You’re an omnivore, I am an omnivore

Your body is an organism requiring a source of protein (normally meat), but what if you could eat meat without killing animals?

Vegans and vegetarians consume things like nuts for their protein, since they have made a conscious decision to not consume animals, but what if there was a way to get “meat” but have it be animal free and synthetic. Maybe even produced in a lab?

Humans have kept livestock for millennia all over the world, as an essential source of income for farms as well as to feed the masses, but keeping animals can be an environmentally costly prospect; this is one of the main points that support harvesting or growing meat in a lab.

At 20 per cent of total emissions, producing livestock produces more green house gasses than the transportation industry, according to the Food and Agriculture Organization of United Nations. If raising livestock was eliminated, and replaced with consumption of lab-produced meat, it would be the equivalent of every person in the U.S. switching a hybrid car.

The question is: how do you grow meat products similar to what we already consume? The answer is with stem cells of course! What researchers have been using are known as myosatellite cells, which are responsible for rebuilding muscle tissue.

“We can grow strips of muscle tissue that look under the microscope exactly like muscle tissue from a living animal,” Mark Post told LiveScience.com. Post is a biotechnology engineer at Eindhoven University of Technology in the Netherlands.

These researchers have been taking cells from pigs and putting them under mechanical and electrical stress by shocking them with electricity to encourage them to grow. Currently only small thin masses of tissue, which are also low in protein, can be produced.

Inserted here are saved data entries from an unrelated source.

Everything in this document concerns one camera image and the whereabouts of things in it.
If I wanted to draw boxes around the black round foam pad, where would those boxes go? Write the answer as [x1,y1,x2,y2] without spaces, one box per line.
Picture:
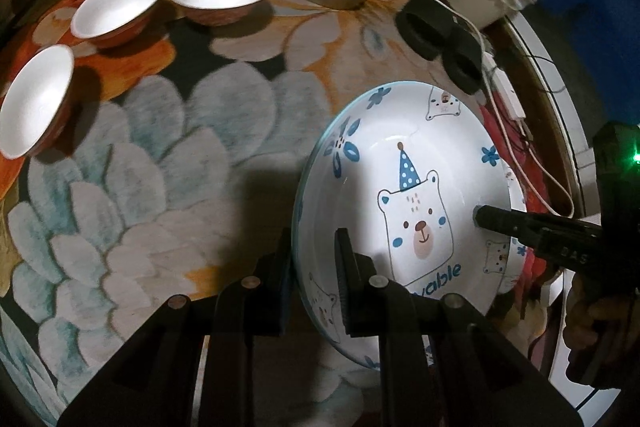
[395,0,467,61]
[444,32,484,96]

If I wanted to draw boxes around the person's right hand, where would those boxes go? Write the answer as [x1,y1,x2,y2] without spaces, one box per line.
[564,273,609,354]

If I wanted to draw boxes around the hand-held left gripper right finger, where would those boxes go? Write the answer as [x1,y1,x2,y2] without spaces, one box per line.
[335,228,585,427]

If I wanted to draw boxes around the black cable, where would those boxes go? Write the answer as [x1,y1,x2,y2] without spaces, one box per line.
[524,51,583,100]

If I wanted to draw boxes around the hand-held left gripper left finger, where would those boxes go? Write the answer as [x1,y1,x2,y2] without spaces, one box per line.
[57,227,297,427]

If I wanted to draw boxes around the white power strip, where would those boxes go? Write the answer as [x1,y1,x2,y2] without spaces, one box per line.
[481,52,527,124]

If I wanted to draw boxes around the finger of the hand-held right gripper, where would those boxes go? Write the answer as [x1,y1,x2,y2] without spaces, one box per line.
[471,204,602,249]

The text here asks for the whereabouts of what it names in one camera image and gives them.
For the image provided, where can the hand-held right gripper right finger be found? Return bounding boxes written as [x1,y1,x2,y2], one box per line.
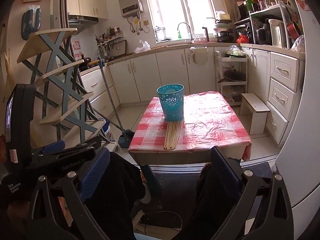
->
[210,146,294,240]

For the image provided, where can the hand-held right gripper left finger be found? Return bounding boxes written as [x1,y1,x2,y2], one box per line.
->
[26,147,112,240]

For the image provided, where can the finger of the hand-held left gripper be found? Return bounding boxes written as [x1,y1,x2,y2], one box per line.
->
[64,136,102,157]
[31,140,66,160]

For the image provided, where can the row of wooden chopsticks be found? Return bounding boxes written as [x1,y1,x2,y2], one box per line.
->
[164,120,184,152]

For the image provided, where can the teal perforated plastic bucket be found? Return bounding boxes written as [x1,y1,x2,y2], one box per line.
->
[157,84,185,122]

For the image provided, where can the dark cloth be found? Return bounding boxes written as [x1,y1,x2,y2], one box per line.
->
[172,164,242,240]
[95,151,147,240]

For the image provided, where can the red checkered plastic tablecloth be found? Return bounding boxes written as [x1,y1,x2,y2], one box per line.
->
[128,92,252,162]

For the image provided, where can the small wooden stool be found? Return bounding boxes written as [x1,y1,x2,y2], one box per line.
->
[240,93,271,135]

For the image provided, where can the wooden folding shelf rack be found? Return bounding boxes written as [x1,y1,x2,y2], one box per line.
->
[16,28,112,143]

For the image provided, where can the black pan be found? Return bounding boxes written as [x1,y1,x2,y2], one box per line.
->
[217,70,247,83]

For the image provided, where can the white refrigerator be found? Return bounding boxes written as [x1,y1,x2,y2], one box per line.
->
[274,0,320,230]

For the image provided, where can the white trolley cart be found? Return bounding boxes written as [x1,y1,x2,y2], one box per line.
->
[215,51,248,105]

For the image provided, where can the white hanging bin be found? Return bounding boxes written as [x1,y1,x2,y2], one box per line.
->
[189,46,208,65]

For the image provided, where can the white plastic bag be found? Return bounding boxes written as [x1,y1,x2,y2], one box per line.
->
[135,40,151,53]

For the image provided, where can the plastic bag of greens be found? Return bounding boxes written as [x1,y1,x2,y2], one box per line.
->
[226,45,247,57]

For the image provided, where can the range hood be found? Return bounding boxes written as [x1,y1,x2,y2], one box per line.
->
[66,14,99,28]

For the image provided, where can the chrome kitchen faucet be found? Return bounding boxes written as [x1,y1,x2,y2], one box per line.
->
[177,22,197,43]

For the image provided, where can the black pot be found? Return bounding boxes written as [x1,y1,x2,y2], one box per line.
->
[255,27,268,45]

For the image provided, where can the black toaster oven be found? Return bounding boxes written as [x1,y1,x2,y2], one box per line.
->
[235,22,252,43]

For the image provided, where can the stack of pots and dishes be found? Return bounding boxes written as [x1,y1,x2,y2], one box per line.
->
[214,11,234,43]

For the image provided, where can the white electric kettle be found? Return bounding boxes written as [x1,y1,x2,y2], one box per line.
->
[269,19,287,48]

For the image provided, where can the silver water heater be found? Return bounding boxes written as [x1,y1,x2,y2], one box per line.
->
[117,0,144,18]

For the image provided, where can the red pan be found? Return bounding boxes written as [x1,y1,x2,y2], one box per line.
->
[287,22,300,37]

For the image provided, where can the white countertop shelf rack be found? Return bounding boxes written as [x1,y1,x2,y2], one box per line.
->
[249,4,298,49]

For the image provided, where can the kitchen window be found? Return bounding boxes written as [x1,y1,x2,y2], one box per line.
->
[142,0,225,43]

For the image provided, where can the blue dustpan with metal handle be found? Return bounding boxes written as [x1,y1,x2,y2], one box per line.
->
[89,57,135,148]

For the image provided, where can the red wall sticker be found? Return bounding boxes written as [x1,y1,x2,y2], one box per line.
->
[72,41,82,57]

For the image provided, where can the wall utensil rack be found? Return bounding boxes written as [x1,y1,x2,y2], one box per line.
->
[96,27,125,58]

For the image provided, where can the grey sliding door frame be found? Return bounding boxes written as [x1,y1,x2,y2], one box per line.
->
[50,0,69,30]

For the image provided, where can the cream wall cabinets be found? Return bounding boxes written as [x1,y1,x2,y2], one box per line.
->
[66,0,109,20]

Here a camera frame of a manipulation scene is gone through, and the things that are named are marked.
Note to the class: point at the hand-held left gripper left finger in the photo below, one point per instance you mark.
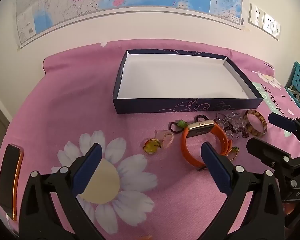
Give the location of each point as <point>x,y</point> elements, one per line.
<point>90,165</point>

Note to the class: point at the navy cardboard box tray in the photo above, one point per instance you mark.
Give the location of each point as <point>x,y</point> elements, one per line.
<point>177,80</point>

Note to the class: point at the person's right hand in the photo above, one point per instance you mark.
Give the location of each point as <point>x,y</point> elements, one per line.
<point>288,208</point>

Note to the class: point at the pink flower print blanket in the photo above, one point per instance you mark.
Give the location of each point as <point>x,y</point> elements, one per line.
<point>65,92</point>

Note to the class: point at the white wall outlet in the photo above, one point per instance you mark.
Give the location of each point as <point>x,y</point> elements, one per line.
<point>256,15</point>
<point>276,30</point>
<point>268,22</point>

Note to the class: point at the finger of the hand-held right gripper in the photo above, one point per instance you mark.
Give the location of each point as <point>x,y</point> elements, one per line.
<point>281,122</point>
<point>262,150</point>

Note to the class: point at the tortoiseshell bangle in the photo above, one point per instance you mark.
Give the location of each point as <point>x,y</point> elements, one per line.
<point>260,125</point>

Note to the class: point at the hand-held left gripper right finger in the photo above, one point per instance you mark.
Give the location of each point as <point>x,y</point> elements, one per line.
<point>215,165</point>

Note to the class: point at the phone with orange case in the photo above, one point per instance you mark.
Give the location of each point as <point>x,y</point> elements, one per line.
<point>8,175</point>

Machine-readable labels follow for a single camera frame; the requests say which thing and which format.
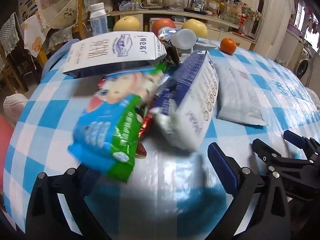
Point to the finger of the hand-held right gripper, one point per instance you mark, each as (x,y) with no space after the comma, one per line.
(295,137)
(297,172)

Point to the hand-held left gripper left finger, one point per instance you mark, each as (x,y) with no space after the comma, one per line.
(88,185)

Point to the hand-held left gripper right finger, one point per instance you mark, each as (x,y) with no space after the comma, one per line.
(221,167)

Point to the green blue snack packet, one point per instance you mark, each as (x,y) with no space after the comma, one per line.
(117,135)

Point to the white plastic milk bag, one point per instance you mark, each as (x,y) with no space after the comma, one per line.
(237,95)

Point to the red foil snack wrapper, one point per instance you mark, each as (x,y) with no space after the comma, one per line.
(146,123)

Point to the blue white milk carton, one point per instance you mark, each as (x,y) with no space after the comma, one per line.
(197,85)

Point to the pink plastic basin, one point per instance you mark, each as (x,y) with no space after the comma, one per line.
(5,150)

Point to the dark brown snack wrapper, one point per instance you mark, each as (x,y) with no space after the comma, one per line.
(172,57)

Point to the white plastic yogurt bottle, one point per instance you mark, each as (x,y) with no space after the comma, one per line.
(185,38)

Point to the blue white checked tablecloth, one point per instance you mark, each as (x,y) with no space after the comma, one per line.
(275,97)

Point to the silver washing machine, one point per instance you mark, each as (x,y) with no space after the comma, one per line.
(303,62)

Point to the grey seat cushion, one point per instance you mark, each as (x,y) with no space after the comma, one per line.
(15,107)

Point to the orange mandarin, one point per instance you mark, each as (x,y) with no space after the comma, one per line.
(228,46)

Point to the red decoration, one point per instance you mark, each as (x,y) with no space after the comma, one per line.
(242,26)

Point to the white curtain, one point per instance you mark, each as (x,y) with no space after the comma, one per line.
(272,12)

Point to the white television cabinet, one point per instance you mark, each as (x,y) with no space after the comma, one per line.
(220,31)

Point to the blue denim cushion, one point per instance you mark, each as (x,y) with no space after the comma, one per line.
(57,57)

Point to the pink artificial flowers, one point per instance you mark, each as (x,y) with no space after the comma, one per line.
(251,10)

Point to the printed clear gift bag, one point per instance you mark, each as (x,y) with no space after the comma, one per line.
(231,12)

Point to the yellow pear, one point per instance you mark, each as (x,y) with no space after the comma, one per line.
(127,23)
(197,27)

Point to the red apple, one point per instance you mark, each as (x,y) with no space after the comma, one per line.
(163,26)

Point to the white orange print tablecloth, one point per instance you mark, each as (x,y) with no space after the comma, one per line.
(33,35)

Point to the black tray of bottles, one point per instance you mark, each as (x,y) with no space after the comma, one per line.
(196,6)

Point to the white milk bottle blue label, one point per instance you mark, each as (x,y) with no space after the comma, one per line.
(97,20)

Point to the clear zip bag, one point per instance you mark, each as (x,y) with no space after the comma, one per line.
(175,0)

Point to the pack of small clear bottles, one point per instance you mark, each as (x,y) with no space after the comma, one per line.
(130,5)

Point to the cream mesh food cover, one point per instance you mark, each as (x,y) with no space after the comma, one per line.
(57,2)

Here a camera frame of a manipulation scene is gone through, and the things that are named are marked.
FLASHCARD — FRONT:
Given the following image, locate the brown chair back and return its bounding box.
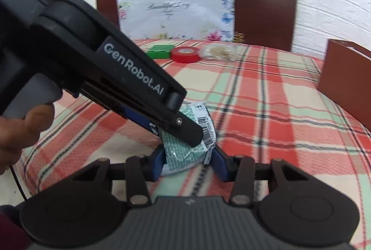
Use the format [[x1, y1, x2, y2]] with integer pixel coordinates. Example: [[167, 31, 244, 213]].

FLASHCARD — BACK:
[[96, 0, 120, 33], [233, 0, 299, 53]]

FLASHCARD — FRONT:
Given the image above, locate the dark red clothing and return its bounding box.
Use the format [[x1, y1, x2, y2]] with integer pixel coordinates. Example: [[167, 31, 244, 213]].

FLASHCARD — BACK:
[[0, 205, 30, 250]]

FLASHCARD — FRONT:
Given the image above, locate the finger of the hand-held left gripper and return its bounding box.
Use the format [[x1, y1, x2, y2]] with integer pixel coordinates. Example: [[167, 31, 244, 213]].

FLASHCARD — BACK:
[[119, 102, 160, 136], [139, 110, 204, 148]]

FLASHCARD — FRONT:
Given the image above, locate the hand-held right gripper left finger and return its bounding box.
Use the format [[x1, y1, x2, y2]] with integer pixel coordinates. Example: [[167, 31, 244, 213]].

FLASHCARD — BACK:
[[71, 146, 167, 207]]

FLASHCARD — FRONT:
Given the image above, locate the small plain green box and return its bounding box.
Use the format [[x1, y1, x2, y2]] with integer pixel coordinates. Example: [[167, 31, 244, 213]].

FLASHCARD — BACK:
[[146, 45, 175, 59]]

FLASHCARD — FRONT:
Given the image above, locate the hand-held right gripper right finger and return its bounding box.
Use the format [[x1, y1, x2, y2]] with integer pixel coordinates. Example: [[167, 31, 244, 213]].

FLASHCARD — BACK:
[[210, 148, 310, 206]]

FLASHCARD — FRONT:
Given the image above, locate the green white gauze packet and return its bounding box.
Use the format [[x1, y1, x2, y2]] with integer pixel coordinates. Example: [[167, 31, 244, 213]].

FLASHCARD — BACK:
[[160, 102, 217, 176]]

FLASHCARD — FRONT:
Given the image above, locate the cotton swab bag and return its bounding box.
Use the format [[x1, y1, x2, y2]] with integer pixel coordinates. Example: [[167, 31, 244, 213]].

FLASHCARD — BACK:
[[200, 44, 235, 61]]

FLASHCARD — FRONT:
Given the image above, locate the person's left hand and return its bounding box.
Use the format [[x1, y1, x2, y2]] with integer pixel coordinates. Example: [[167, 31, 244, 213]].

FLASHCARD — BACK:
[[0, 104, 56, 176]]

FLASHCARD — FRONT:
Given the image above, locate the floral printed plastic bag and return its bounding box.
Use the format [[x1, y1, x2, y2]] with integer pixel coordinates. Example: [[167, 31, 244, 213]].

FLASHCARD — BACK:
[[116, 0, 236, 42]]

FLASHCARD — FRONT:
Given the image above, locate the red brown cardboard box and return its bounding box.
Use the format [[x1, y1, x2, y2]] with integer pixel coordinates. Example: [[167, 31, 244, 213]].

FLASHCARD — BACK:
[[316, 38, 371, 134]]

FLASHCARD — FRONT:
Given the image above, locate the plaid tablecloth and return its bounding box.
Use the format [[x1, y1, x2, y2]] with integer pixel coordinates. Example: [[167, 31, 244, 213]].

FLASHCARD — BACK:
[[12, 38, 371, 250]]

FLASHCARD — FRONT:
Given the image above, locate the red tape roll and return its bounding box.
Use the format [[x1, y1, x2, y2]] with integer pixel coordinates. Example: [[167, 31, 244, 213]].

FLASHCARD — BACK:
[[170, 46, 201, 63]]

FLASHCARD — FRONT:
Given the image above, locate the thin black cable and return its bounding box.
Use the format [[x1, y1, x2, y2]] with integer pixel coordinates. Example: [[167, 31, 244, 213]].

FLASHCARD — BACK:
[[8, 165, 30, 202]]

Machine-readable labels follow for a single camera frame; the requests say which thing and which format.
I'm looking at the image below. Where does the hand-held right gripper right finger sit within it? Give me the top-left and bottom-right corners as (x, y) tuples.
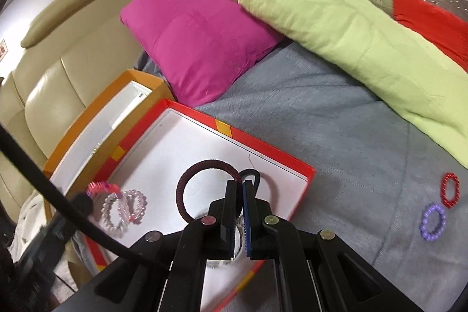
(243, 180), (421, 312)

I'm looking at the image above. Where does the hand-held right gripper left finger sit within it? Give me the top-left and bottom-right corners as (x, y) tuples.
(62, 180), (244, 312)

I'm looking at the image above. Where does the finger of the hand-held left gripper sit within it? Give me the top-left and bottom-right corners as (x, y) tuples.
(71, 193), (93, 216)

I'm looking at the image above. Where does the pink bracelet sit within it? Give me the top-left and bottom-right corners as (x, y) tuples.
(86, 181), (121, 199)

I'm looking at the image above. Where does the white bead bracelet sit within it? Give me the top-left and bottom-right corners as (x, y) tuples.
(100, 192), (134, 233)

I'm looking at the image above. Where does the black hair tie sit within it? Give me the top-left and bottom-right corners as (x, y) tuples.
(239, 169), (262, 194)

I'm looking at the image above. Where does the silver metal bracelet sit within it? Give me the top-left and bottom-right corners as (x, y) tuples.
(205, 217), (245, 269)

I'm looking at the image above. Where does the dark red hair tie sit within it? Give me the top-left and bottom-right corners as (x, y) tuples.
(176, 160), (244, 225)

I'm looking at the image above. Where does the clear bead bracelet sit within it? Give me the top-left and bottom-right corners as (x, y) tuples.
(124, 189), (149, 225)

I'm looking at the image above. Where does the red cardboard box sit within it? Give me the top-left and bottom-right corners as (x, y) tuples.
(46, 98), (317, 312)

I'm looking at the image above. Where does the purple bead bracelet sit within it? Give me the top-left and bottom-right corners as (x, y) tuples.
(420, 204), (447, 242)

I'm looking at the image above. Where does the red bead bracelet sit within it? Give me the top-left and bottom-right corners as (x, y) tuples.
(441, 172), (461, 208)

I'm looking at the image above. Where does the white cloth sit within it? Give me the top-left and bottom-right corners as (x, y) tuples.
(7, 188), (92, 287)

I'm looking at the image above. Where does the grey blanket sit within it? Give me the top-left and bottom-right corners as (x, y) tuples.
(141, 38), (468, 312)

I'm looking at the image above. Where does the beige leather sofa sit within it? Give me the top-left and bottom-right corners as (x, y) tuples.
(0, 0), (194, 225)

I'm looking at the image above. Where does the magenta pillow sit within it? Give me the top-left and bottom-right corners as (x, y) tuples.
(120, 0), (286, 107)

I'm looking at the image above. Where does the light green blanket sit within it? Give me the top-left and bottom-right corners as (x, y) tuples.
(220, 0), (468, 169)

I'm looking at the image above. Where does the red cloth patch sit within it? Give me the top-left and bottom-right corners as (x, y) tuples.
(391, 0), (468, 73)

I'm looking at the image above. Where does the black cable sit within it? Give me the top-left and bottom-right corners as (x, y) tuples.
(0, 124), (174, 267)

One potential advantage to this production method is that scientists could engineer a healthier meat product, one containing more beneficial fatty acids and less fat than traditionally grown meat.

An issue that probably comes to mind is how does the meat taste? Currently, Live Science reports that unofficial taste testers “have not rated the experimental product high in either flavor or texture.”

Unfortunately, Post’s work is between grants, but he estimates that a few hundred million dollars would do the trick to get the ball rolling again.

Live Science also reports: “According to food research scientist Mirko Betti, who published a paper last year evaluating the potential for a cultured meat production system, scientists would need five years to overcome the technical hurdles of lab meat once the funding became available for their work.”
I do not know about you, but I’d eat it.